- WORK TASK
Retype, word for word, only the lines from the one with "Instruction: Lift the" through the last line of the data below.

[Dataset entries]
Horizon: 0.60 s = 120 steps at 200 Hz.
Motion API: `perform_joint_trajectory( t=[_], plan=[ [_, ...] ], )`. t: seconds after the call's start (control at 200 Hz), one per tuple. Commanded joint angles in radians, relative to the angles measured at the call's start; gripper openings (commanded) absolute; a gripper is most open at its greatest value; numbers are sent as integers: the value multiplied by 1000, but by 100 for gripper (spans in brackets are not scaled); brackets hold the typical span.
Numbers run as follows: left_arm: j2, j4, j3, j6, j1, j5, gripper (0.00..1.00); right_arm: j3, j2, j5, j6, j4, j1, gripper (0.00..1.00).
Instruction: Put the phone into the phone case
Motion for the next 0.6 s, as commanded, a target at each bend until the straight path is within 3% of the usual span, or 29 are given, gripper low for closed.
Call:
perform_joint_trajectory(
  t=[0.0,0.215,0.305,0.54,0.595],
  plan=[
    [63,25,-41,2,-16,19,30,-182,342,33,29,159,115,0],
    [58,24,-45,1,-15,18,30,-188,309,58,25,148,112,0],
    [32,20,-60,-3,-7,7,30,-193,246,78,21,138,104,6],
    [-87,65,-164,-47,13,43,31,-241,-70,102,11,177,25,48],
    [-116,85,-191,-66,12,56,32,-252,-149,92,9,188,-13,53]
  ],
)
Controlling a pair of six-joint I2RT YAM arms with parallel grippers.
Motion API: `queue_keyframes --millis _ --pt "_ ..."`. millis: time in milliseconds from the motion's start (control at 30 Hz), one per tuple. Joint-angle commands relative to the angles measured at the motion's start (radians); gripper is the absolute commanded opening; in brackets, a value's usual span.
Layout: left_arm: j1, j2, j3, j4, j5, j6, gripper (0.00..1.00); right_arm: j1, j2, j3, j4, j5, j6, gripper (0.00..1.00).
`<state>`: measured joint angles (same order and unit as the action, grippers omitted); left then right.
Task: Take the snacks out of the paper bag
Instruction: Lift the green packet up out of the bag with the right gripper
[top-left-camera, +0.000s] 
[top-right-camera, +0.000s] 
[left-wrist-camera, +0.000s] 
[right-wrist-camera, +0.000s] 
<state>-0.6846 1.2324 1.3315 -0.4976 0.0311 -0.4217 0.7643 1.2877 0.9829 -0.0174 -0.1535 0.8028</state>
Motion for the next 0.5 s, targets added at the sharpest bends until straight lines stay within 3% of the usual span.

- SOLUTION TO THE PROBLEM
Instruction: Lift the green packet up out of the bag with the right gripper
[top-left-camera, +0.000s] 
[top-right-camera, +0.000s] 
[left-wrist-camera, +0.000s] 
[right-wrist-camera, +0.000s] 
<state>-0.6846 1.2324 1.3315 -0.4976 0.0311 -0.4217 0.7643 1.2877 0.9829 -0.0174 -0.1535 0.8028</state>
Motion for the next 0.5 s, targets added at the sharpest bends until straight lines stay within 3% of the usual span.

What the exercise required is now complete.